The neurological tests showed that the patient’s consciousness was clear. There were no findings of muscular anomalies. Motor and sensory functions were within normal range. However, the contrast-enhanced brain MRI revealed encephalomalacia in the right occipital and temporal lobes. Calcification and cystic lesions mainly in the right occipital lobe were also noticed (Fig. 1). As the patient was suspected of having paragonimiasis or cysticercosis, specific IgG antibody levels against Paragonimus westermani and Taenia solium metacestode were measured in his serum sample by enzyme-linked immunosorbent assay (ELISA). The ELISA results showed that the patient had anti-Paragonimus specific IgG antibody levels of 2.49 (positive criterion: 0.25), and those against anti-T. solium metacestode were 0.26 (positive criterion: 0.18). There was no abnormal in the chest X-ray images.
DISCUSSION
Our patient had a history of fever, chills, abdominal pain, and hemoptysis during 3 months of military service. He might be infected with paragonimiasis at that time. However, he could not receive adquate management because no effective agents for treating paragonimiasis had been developed until the early 1960s.

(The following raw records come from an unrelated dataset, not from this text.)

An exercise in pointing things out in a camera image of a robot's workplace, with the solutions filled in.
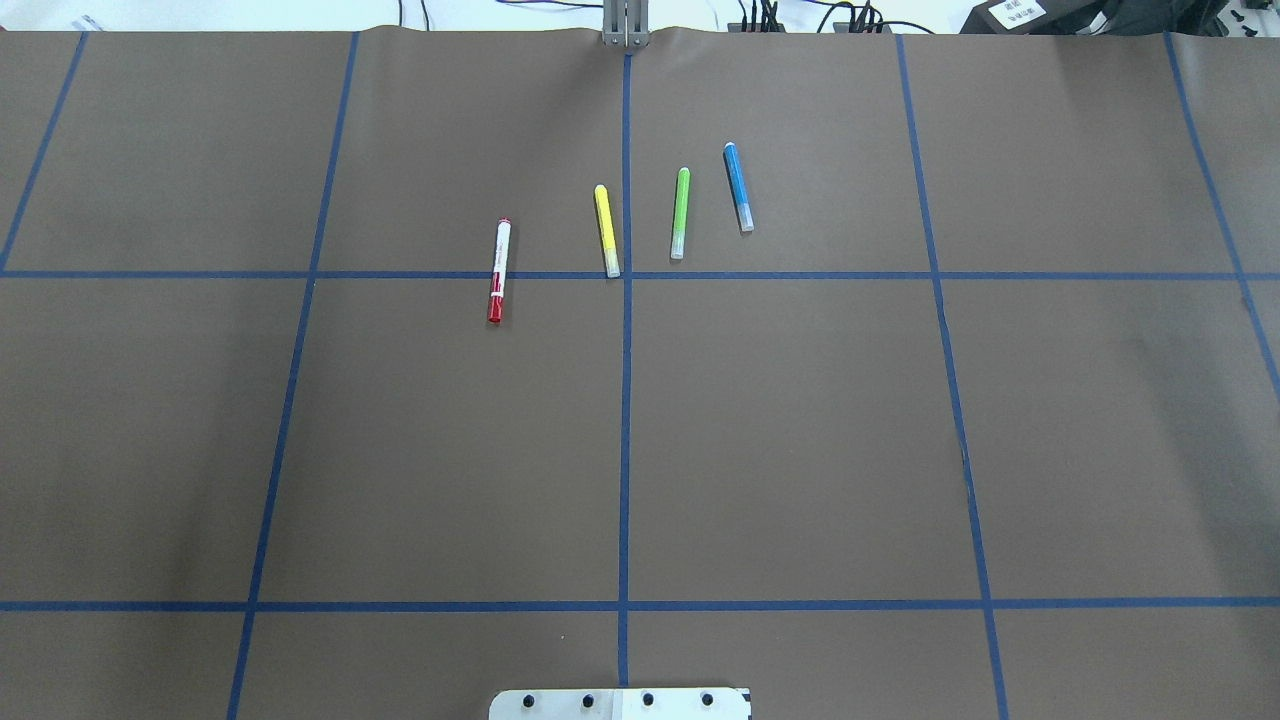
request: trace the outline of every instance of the blue marker
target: blue marker
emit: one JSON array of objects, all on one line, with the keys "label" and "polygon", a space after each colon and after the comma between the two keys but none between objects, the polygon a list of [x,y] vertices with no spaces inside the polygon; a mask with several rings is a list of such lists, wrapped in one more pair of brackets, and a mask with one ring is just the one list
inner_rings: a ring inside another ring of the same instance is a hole
[{"label": "blue marker", "polygon": [[737,205],[737,227],[742,232],[755,229],[751,219],[751,201],[746,197],[746,179],[742,177],[742,160],[737,158],[737,145],[724,143],[724,167],[728,168],[728,184],[733,190],[733,205]]}]

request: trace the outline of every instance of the marker
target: marker
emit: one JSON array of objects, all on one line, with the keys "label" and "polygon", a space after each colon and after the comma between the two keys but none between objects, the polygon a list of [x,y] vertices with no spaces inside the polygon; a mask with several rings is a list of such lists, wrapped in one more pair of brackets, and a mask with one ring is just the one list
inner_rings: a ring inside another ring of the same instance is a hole
[{"label": "marker", "polygon": [[728,168],[728,184],[733,191],[733,205],[737,206],[737,227],[742,232],[755,229],[751,219],[751,201],[746,197],[746,179],[742,178],[742,160],[737,156],[737,145],[724,143],[724,167]]},{"label": "marker", "polygon": [[616,278],[618,269],[618,247],[613,243],[613,213],[609,211],[609,190],[595,186],[595,219],[600,222],[600,247],[604,249],[604,274]]},{"label": "marker", "polygon": [[685,224],[689,222],[689,168],[676,173],[676,213],[671,220],[671,259],[685,258]]},{"label": "marker", "polygon": [[489,322],[502,322],[502,299],[507,292],[507,246],[511,245],[511,219],[498,220],[498,242],[493,251],[493,284],[489,287]]}]

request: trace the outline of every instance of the yellow marker
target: yellow marker
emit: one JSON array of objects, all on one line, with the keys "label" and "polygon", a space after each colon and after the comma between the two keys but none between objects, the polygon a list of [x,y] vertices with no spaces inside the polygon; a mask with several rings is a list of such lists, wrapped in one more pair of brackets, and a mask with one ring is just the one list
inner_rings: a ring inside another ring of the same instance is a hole
[{"label": "yellow marker", "polygon": [[600,247],[604,249],[604,274],[616,278],[618,270],[618,247],[613,243],[613,213],[609,211],[609,190],[595,186],[595,219],[600,222]]}]

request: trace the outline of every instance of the black device
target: black device
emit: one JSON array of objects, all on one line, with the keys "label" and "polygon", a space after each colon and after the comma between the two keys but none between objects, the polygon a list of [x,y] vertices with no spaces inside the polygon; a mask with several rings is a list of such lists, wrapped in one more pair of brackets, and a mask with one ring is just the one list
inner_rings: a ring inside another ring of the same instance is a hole
[{"label": "black device", "polygon": [[1110,0],[988,0],[969,10],[963,35],[1070,35]]},{"label": "black device", "polygon": [[1102,13],[1107,35],[1226,35],[1228,0],[989,0],[969,12],[961,33],[1074,35]]}]

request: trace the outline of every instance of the red marker
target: red marker
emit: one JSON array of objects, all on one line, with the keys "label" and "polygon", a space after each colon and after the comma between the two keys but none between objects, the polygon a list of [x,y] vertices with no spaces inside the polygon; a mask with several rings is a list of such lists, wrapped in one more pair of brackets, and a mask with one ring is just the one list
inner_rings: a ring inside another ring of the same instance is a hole
[{"label": "red marker", "polygon": [[498,220],[498,246],[493,252],[493,283],[489,287],[489,322],[502,322],[502,297],[507,292],[507,245],[511,243],[511,219]]}]

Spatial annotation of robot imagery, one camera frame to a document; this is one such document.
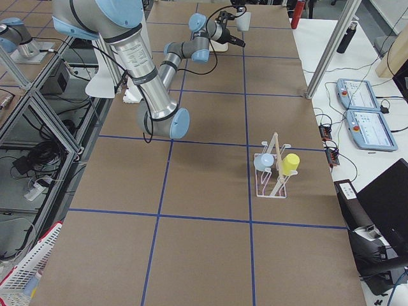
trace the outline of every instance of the brown cardboard surface
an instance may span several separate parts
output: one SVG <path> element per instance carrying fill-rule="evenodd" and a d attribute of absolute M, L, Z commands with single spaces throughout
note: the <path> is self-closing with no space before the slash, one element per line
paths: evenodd
<path fill-rule="evenodd" d="M 274 132 L 280 144 L 296 148 L 322 149 L 312 101 L 305 98 L 248 96 L 249 144 L 270 141 Z"/>
<path fill-rule="evenodd" d="M 287 184 L 286 199 L 258 198 L 255 192 L 253 153 L 251 152 L 252 218 L 256 221 L 344 226 L 324 152 L 287 150 L 300 158 L 298 175 Z"/>
<path fill-rule="evenodd" d="M 98 139 L 71 207 L 157 213 L 169 146 Z"/>
<path fill-rule="evenodd" d="M 52 13 L 52 2 L 51 1 L 41 1 L 40 5 L 36 7 L 35 12 Z"/>
<path fill-rule="evenodd" d="M 136 123 L 136 111 L 138 103 L 124 103 L 122 94 L 118 94 L 109 109 L 108 115 L 103 123 L 101 135 L 143 137 L 143 132 Z M 179 92 L 172 91 L 170 96 L 179 101 Z"/>
<path fill-rule="evenodd" d="M 189 61 L 189 70 L 204 73 L 215 64 L 214 55 L 206 64 Z M 217 68 L 209 75 L 188 73 L 184 82 L 185 90 L 244 93 L 244 75 L 241 56 L 219 55 Z"/>
<path fill-rule="evenodd" d="M 147 24 L 152 51 L 162 52 L 171 42 L 190 40 L 191 32 L 184 24 Z"/>
<path fill-rule="evenodd" d="M 251 27 L 277 27 L 290 29 L 286 8 L 280 5 L 247 5 L 251 14 Z"/>
<path fill-rule="evenodd" d="M 192 14 L 196 12 L 196 3 L 181 3 L 168 1 L 154 1 L 154 9 L 150 12 L 147 22 L 166 22 L 187 24 Z"/>
<path fill-rule="evenodd" d="M 30 13 L 24 19 L 24 24 L 27 27 L 45 27 L 51 20 L 52 16 L 50 13 Z"/>
<path fill-rule="evenodd" d="M 30 305 L 138 305 L 155 223 L 155 217 L 69 212 Z"/>
<path fill-rule="evenodd" d="M 252 305 L 248 236 L 247 224 L 160 219 L 145 305 Z"/>
<path fill-rule="evenodd" d="M 174 143 L 162 213 L 248 220 L 246 148 Z"/>
<path fill-rule="evenodd" d="M 0 11 L 6 10 L 14 2 L 15 2 L 15 0 L 2 0 L 1 3 L 0 3 Z"/>
<path fill-rule="evenodd" d="M 299 58 L 292 30 L 252 28 L 244 38 L 245 55 Z"/>
<path fill-rule="evenodd" d="M 307 89 L 298 59 L 246 57 L 245 76 L 249 94 L 303 96 Z"/>
<path fill-rule="evenodd" d="M 13 5 L 11 5 L 8 11 L 26 11 L 31 12 L 40 4 L 40 1 L 34 0 L 17 0 Z"/>
<path fill-rule="evenodd" d="M 364 306 L 346 230 L 254 225 L 257 305 Z"/>
<path fill-rule="evenodd" d="M 244 95 L 183 92 L 181 106 L 191 117 L 183 140 L 245 145 Z"/>

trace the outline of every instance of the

Previous studies have reported brain involvement of 2–27% of paragonimiasis patients and 30.3–60.4% of patients with extrapulmonary paragonimiasis cases [9–14]. Due to the space-occupying lesion in the brain, localizing neurologic signs might be observed. In this study, we expected to find some lesions in the lungs because anti-Paragonimus specific IgG antibody titers exceptionally high (2.49), but we found lesions only in the brain.
The most common symptoms of cerebral paragonimiasis include visual impairment, mental deterioration, headache, hemiplegia, nausea, and vomiting [12–15]. Marty and Neafie reported that approximately 70% of cerebral paragonimiasis patients presented personality changes and a decline of cognitive function [16]. In some cases, however, these symptoms developed 30 years after the patient became infected [12]. In our case, the patient experienced GTC seizures once a month for 35 years since his first symptom appeared, which were accompanied by memory loss and cognitive declination. Considering the possibility of developing dementia in cerebral paragonimiasis patients [17,18], we surmise that our patient may have experienced cognitive deterioration due to cerebral paragonimiasis.
In general, Alzheimer’s disease dementia shows moderate to severe atrophy of medial temporal lobe. However, this patient did not show prominent brain atrophy compared to those with similar ages, suggesting that the etiology of the patient’s dementia symptom might be more related to chronic cerebral paragonimiasis. This case showed that cerebral paragonimiasis of the right temporo-occipital areas could induce the dementia.